J’ai la chance de les avoir en main depuis quelques semaines. Je leur ai tourné autour en attendant le moment propice à leur découverte. Avant de lire les romans, j’ai pris le temps de détailler leurs couvertures, de toucher leur grain particulier, d’admirer le logo, la charte graphique choisie, les détails qui n’en sont pas (la bio des traducteurs sur le rabat juste en-dessous de celle des autrices par exemple). C’est beau une maison qui voit le jour ainsi, on le sent bourdonner ce Bruit, près à se répandre sur toutes les tables des libraires pour s’y installer durant de nombreuses années.

J’ai commencé les trois textes et c’est celui-ci que je termine en 1er.

Kailegh a travaillé pendant quelques mois pour une plateforme internet en tant que modératrice.

Dès le début, le contexte pose question. Les employés sont tenus au secret, ni portable ni même un bout de papier ne doivent pénétrer dans le bureau. La pression monte très vite, les objectifs à atteindre chaque jour sont énormes : 500 tickets à traiter rapidement et surtout efficacement. Faut-il retirer telle vidéo de la toile ou la laisser à la vue de tous ?

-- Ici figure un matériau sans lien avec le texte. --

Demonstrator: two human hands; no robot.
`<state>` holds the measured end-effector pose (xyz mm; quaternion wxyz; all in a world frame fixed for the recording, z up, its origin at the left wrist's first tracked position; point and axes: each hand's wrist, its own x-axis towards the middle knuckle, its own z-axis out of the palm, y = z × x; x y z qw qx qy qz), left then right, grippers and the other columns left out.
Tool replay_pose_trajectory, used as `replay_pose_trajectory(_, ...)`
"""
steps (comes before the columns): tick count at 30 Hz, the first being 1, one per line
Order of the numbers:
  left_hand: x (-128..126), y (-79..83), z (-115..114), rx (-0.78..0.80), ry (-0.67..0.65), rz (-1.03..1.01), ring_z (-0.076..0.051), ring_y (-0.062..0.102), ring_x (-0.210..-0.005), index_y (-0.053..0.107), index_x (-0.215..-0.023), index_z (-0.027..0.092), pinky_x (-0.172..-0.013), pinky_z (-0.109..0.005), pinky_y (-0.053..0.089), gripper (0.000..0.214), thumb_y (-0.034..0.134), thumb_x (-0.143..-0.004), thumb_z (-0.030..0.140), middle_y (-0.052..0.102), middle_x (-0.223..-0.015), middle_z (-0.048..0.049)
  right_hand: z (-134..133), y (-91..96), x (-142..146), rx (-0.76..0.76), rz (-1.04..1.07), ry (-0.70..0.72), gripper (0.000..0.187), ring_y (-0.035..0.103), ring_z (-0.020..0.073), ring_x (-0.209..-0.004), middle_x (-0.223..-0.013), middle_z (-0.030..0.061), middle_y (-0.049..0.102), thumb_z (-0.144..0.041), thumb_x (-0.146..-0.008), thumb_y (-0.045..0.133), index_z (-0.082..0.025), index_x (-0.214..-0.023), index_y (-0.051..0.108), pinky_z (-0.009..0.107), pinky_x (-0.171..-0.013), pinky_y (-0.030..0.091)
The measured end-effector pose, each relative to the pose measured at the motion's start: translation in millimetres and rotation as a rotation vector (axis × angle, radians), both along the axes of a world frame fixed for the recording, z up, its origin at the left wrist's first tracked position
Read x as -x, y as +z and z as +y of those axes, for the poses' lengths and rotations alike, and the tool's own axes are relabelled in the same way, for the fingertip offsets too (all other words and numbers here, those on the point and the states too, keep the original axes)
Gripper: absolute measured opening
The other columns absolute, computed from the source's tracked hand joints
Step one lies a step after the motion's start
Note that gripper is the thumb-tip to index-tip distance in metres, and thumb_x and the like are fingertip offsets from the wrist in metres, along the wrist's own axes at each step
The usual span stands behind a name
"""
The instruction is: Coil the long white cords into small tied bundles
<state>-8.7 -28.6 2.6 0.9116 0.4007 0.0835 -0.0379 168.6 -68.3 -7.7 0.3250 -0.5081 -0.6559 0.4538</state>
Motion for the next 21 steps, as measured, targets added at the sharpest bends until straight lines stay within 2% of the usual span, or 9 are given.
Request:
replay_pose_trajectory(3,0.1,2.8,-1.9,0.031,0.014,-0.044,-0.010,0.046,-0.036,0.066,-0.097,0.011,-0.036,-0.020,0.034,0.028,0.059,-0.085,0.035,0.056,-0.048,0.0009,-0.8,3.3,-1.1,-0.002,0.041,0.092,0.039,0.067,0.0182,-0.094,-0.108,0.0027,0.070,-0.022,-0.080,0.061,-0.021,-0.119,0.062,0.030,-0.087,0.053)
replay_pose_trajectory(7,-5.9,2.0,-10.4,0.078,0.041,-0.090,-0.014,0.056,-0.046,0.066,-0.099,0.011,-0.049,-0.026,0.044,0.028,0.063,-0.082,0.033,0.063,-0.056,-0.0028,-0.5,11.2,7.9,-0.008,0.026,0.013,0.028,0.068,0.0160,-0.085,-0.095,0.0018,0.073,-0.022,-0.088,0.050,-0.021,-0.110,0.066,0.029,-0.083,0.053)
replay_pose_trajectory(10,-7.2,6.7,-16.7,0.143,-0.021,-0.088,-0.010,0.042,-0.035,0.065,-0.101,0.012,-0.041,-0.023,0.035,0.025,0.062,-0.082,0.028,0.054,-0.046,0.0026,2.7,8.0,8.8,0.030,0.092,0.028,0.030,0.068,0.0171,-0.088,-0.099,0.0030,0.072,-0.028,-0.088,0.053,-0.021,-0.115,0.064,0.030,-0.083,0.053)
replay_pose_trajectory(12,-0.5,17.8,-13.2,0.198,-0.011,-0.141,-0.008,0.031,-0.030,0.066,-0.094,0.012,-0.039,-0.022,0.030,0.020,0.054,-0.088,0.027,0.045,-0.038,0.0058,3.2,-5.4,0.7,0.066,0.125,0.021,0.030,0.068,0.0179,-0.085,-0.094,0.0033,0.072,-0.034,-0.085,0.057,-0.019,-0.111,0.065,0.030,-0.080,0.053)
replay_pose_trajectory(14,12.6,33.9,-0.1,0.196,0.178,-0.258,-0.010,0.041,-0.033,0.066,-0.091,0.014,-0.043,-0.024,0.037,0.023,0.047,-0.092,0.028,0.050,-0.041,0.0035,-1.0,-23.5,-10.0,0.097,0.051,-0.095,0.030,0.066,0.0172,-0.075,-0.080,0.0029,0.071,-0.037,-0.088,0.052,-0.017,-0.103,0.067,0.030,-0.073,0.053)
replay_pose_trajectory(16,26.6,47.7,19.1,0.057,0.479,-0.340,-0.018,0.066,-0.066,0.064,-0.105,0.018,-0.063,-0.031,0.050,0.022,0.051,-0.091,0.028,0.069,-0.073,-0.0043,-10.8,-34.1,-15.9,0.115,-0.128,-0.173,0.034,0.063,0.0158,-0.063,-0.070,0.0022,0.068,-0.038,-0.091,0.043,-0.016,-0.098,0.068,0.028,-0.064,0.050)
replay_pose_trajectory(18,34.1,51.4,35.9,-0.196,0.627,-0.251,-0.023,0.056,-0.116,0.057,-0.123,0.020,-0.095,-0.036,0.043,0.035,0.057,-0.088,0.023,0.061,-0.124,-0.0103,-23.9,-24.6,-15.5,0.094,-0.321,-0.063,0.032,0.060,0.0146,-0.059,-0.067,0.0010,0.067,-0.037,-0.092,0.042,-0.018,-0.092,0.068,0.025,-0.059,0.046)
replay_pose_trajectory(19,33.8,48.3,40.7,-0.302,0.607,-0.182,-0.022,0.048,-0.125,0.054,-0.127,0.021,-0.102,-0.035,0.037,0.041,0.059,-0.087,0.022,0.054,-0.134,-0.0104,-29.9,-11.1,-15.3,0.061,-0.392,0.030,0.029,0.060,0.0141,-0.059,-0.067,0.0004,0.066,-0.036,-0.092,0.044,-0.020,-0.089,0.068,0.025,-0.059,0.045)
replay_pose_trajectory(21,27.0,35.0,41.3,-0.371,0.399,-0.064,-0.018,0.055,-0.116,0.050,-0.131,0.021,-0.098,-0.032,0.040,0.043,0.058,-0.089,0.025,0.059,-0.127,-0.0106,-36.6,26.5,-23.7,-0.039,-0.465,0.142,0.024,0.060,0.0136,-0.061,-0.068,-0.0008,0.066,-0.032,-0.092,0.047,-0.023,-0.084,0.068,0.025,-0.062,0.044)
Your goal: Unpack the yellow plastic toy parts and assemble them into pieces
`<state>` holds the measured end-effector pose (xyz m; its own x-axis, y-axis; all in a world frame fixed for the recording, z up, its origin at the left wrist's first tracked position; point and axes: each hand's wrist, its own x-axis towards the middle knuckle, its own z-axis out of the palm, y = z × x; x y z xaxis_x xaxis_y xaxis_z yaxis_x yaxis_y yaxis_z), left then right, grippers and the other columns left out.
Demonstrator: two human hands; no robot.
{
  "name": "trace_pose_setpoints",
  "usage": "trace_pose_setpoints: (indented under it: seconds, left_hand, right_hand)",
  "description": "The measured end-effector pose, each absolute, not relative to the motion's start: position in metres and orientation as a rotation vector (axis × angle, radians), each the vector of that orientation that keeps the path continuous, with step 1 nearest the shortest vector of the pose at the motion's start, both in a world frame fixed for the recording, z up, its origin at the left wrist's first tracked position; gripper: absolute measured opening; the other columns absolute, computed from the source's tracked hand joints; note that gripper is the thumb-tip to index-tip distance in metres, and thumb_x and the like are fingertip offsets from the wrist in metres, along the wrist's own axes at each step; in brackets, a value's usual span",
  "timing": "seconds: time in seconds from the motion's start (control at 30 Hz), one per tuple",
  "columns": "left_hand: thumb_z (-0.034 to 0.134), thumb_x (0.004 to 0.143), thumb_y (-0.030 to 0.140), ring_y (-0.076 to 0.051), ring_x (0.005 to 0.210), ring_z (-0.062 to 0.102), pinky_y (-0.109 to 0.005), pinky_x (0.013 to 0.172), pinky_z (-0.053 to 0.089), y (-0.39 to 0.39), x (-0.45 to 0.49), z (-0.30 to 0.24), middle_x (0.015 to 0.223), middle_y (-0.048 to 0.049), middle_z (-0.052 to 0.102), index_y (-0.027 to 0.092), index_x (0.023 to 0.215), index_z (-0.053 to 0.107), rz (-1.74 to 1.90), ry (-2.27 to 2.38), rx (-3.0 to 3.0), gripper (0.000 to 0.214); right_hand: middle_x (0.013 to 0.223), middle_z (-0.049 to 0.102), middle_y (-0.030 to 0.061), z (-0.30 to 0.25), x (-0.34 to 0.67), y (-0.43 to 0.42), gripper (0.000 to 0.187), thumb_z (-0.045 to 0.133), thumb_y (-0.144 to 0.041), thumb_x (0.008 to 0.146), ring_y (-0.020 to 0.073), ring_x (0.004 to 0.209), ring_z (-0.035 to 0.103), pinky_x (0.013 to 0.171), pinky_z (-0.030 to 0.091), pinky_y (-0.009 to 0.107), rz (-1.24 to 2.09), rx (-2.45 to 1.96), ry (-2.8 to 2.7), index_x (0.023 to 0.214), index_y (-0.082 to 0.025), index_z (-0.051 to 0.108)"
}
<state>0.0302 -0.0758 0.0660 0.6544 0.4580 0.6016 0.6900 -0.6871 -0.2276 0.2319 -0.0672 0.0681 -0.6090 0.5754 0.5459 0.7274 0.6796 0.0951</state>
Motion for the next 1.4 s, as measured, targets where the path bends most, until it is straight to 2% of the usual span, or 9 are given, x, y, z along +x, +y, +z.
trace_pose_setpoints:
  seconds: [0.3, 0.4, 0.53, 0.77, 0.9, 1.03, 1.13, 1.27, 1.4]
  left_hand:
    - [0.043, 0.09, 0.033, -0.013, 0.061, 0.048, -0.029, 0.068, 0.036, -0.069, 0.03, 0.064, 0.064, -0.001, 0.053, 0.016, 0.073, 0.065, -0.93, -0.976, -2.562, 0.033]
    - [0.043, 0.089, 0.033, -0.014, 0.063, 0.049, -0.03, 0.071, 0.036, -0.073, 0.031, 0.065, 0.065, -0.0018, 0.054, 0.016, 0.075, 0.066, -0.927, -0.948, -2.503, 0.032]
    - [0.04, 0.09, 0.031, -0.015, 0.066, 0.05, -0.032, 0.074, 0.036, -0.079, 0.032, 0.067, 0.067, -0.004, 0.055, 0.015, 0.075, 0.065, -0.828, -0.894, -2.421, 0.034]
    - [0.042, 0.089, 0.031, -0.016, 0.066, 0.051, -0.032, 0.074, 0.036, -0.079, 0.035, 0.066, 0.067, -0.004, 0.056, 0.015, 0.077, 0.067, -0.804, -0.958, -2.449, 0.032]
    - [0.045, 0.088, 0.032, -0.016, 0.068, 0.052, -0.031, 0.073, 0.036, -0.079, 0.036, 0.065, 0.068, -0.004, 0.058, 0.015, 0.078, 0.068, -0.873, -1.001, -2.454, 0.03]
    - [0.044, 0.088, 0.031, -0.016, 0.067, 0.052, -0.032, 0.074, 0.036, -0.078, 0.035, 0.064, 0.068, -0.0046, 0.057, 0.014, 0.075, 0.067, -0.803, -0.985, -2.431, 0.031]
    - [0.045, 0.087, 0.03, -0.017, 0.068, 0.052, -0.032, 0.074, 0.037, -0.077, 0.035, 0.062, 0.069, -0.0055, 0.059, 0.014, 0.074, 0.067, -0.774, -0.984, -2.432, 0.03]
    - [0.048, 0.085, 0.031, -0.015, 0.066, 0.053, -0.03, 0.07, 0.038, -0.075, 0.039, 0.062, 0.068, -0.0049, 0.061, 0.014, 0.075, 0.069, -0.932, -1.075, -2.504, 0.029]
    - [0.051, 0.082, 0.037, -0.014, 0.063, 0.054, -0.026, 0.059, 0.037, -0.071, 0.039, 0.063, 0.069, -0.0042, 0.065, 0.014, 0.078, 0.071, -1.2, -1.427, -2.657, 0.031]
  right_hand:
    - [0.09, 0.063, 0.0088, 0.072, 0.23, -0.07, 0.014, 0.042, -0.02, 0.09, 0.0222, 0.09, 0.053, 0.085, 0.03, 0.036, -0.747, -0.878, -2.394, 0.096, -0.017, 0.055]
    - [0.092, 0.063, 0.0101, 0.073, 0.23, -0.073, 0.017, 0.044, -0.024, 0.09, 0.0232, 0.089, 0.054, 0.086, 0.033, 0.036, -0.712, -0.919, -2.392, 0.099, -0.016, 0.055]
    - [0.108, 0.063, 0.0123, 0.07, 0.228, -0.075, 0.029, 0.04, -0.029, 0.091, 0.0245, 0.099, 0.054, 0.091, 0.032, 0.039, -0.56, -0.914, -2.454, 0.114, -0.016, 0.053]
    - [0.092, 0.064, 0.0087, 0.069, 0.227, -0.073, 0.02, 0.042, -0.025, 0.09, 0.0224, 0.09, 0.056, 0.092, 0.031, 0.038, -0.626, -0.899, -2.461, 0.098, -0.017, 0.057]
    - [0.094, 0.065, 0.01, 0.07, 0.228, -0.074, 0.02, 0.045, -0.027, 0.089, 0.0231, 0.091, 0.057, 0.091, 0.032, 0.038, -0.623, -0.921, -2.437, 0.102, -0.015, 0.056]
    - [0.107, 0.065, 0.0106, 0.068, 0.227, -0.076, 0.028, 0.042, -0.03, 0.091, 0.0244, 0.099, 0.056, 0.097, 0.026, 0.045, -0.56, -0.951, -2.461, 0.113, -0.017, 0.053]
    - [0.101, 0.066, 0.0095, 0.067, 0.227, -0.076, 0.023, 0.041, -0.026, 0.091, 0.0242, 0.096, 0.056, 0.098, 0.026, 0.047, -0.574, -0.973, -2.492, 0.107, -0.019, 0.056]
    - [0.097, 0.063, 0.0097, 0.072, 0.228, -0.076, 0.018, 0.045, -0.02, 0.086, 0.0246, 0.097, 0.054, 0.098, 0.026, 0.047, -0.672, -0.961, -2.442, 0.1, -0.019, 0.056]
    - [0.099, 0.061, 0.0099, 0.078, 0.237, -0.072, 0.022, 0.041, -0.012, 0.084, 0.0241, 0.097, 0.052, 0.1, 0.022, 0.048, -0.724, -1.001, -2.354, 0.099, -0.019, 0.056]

Imaginez passer des journées entières devant des images extrêmement violentes avec la responsabilité de prendre la bonne décision en quelques instants en vous basant sur des critères multiples et parfois contradictoires.

Kailegh se rapproche de ses collègues par la force des choses, les pauses devant leur muret, les fins de journées ensemble au café deviennent vitales. Elle commence une histoire avec la belle Sigrid, se raccroche à ce petit groupe qui vit la même chose qu’elle.

Mais tout cela on le découvre avec du recul et le procédé narratif est vraiment excellent. Sous un couvert romanesque, ce sont les dérives de nos sociétés modernes qui sont mises sous une lumière crue. Voir se transformer Kailegh et ses collègues au fil des mois est une expérience dérangeante mais très révélatrice que je vous encourage à vivre dès maintenant dans la traduction du néerlandais de Noëlle Michel.

Aurélie.

Les Choses que nous avons vues, Hanna Bervoets, Le Bruit du monde, 160 p. , 16€.